Une économie de marché qui concentre le pouvoir économique entre les mains d'une minorité ("market-dominant minority") et une démocratie qui renvoie le pouvoir politique officiel à la majorité appauvrie réunissent les conditions pour exacerber les tensions sociales. C'est du moins ce que postule Amy Chua, professeur de droit à l'université de Yale, après des études empiriques dans son livre "World on Fire: How Exporting Free Market Democracy Breeds Ethnic Hatred and Global Instability".
D'emblée il faut dissiper l'amalgame racial en ce qui concerne l'hégémonie économique. Les Chinois en Indonésie, les Indiens au Kenya, les descendants d'Européens à Maurice, au Zimbabwe et en Martinique sont des exemples témoignant de la diversité ethnique dans le pouvoir économique.En effet, la concentration de la richesse a des origines plus historiques - souvent coloniales - et politiques.
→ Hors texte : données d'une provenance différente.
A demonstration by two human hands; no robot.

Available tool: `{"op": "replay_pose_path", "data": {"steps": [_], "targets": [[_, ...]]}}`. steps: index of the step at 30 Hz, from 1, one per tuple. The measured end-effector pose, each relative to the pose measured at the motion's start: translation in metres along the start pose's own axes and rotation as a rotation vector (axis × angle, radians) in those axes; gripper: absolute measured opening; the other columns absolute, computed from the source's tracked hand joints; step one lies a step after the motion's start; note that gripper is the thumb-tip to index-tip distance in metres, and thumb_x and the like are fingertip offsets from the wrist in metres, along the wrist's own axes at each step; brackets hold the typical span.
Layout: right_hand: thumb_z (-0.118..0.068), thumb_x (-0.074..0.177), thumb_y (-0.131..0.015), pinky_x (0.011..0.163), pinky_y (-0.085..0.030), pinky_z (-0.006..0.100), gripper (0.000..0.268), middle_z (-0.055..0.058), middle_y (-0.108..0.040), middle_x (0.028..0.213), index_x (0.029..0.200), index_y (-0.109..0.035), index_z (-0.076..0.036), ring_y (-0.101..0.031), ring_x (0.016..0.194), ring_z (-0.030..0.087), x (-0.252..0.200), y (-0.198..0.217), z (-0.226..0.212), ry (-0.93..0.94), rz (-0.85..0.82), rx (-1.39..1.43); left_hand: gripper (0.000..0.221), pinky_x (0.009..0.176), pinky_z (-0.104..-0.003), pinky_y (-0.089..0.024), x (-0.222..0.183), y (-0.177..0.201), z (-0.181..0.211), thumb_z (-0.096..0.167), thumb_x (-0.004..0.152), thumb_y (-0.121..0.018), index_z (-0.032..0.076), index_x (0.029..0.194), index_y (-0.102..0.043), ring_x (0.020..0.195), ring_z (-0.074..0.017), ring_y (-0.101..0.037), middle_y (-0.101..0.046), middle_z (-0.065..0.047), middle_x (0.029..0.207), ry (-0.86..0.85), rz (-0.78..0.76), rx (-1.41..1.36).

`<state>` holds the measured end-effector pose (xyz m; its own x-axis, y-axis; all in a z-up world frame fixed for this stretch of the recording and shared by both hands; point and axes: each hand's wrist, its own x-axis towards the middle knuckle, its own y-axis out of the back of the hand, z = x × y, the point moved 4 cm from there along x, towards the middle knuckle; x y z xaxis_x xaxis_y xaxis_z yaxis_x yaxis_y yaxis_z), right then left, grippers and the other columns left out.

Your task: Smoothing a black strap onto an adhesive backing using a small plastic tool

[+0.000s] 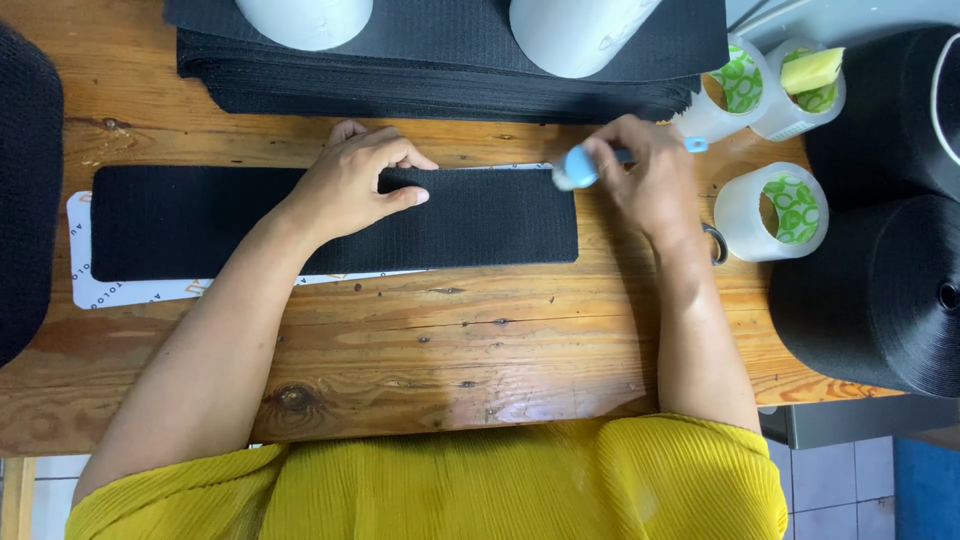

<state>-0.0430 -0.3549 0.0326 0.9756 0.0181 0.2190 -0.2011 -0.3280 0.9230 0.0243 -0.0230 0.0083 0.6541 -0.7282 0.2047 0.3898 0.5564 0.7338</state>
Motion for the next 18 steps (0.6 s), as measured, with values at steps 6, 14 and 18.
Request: {"op": "replay_pose_path", "data": {"steps": [6,14,18], "targets": [[-0.023,0.103,-0.073,0.093,-0.051,0.042,0.013,0.012,-0.074,0.085,0.097,-0.076,-0.011,-0.068,0.096,0.033,-0.001,0.008,-0.047,-0.032,-0.217,0.100,0.031,0.097,-0.043,-0.034,0.000,-0.001,-0.001,0.024,0.089,-0.080,0.009,0.114,-0.071,0.094,-0.0238,-0.065,-0.066,-0.008,0.096,-0.008,0.005,-0.004],[-0.023,0.100,-0.078,0.088,-0.052,0.042,0.009,0.008,-0.073,0.082,0.095,-0.074,-0.017,-0.069,0.088,0.034,-0.003,0.018,-0.010,0.128,-0.074,-0.021,0.031,0.099,-0.042,-0.033,0.000,-0.003,-0.004,0.025,0.088,-0.080,0.011,0.113,-0.071,0.094,-0.0231,-0.064,-0.066,-0.006,0.095,0.009,0.007,-0.015],[-0.020,0.100,-0.076,0.092,-0.050,0.040,0.025,0.013,-0.071,0.068,0.077,-0.071,-0.011,-0.068,0.071,0.031,-0.007,0.016,-0.059,0.199,-0.189,0.214,0.031,0.100,-0.042,-0.032,0.000,-0.003,-0.004,0.026,0.088,-0.080,0.011,0.114,-0.071,0.094,-0.0230,-0.064,-0.066,-0.007,0.095,0.019,0.000,-0.025]]}}
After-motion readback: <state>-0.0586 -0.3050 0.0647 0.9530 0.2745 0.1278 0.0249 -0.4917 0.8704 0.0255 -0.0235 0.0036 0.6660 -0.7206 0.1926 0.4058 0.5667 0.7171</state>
Quand l'Etat ne joue pas convenablement son rôle de régulateur, toutes les dérives sont possibles. Dépendant du degré, l'entente délictueuse entre certains membres de la politique, de la fonction publique et du secteur privé ("crony capitalism") peut être dévastatrice.
Avec le déclin économique, les sentiments d'humiliation et d'injustice que subissent les peuples remontent à la surface. L'ignorance et l'arrogance du pouvoir par rapport aux inégalités ouvrent une brèche que les démagogues exploitent à volonté. De plus, lorsque le schéma ethnique ou religieux s'associe dans la psyché collective à cet état des choses, les ingrédients d'un cocktail explosif sont, d'ores et déjà, disponibles.
La mondialisation est perçue comme un phénomène similaire où les États-Unis incarnent le "market-dominant minority". Toutefois, dans l'affrontement entre les radicaux, ceux qui brocardent uniquement les activistes de l'anti-mondialisation en épargnant le dogme du "Washington Consensus" véhiculé par le Fonds monétaire international manifestent peu de circonspection.
D'ailleurs, les militants lucides sont passés de l'anti-mondialisation à l'alter-mondialisation après Porto Alegre 2003. Preuve que la mondialisation est dorénavant acceptée comme un fait. C'est le modèle qui est contesté. Bref, au niveau international les choses commencent à se dessiner positivement. Comme toujours, les signaux d'un changement fondamental d'attitude doivent émaner des dirigeants éclairés.
Si on veut vraiment que la mondialisation soit soutenable tout en étant moins déstabilisatrice, il faut créer l'environnement qui permettra à ses bénéfices d'être répartis plus équitablement. En s'attaquant d'abord à la source de la corruption, en motivant les petites et moyennes entreprises pour qu'elles se multiplient et en accélérant la dérégulation des différents secteurs pour inciter les sociétés internationales les plus crédibles à s'implanter dans le respect des cultures locales.
La démocratie et le libre-échange, comme toute autre théorie certes, ne peuvent fonctionner dans un vacuum. Le piège à éviter justement, c'est d'en faire une fin en soi. Même si on doit admettre, de par l'évolution de l'histoire, qu'ils demeurent les meilleurs moyens pour générer la richesse. Encore faut-il les adapter à des contextes différents et les encadrer avec des paramètres favorisant la "corporate citizenship".
Nous verrons découler les solutions seulement lorsque nous cesserons de nous dérober à la réalité. C'est bien dans l'action que les bonnes intentions seront jugées.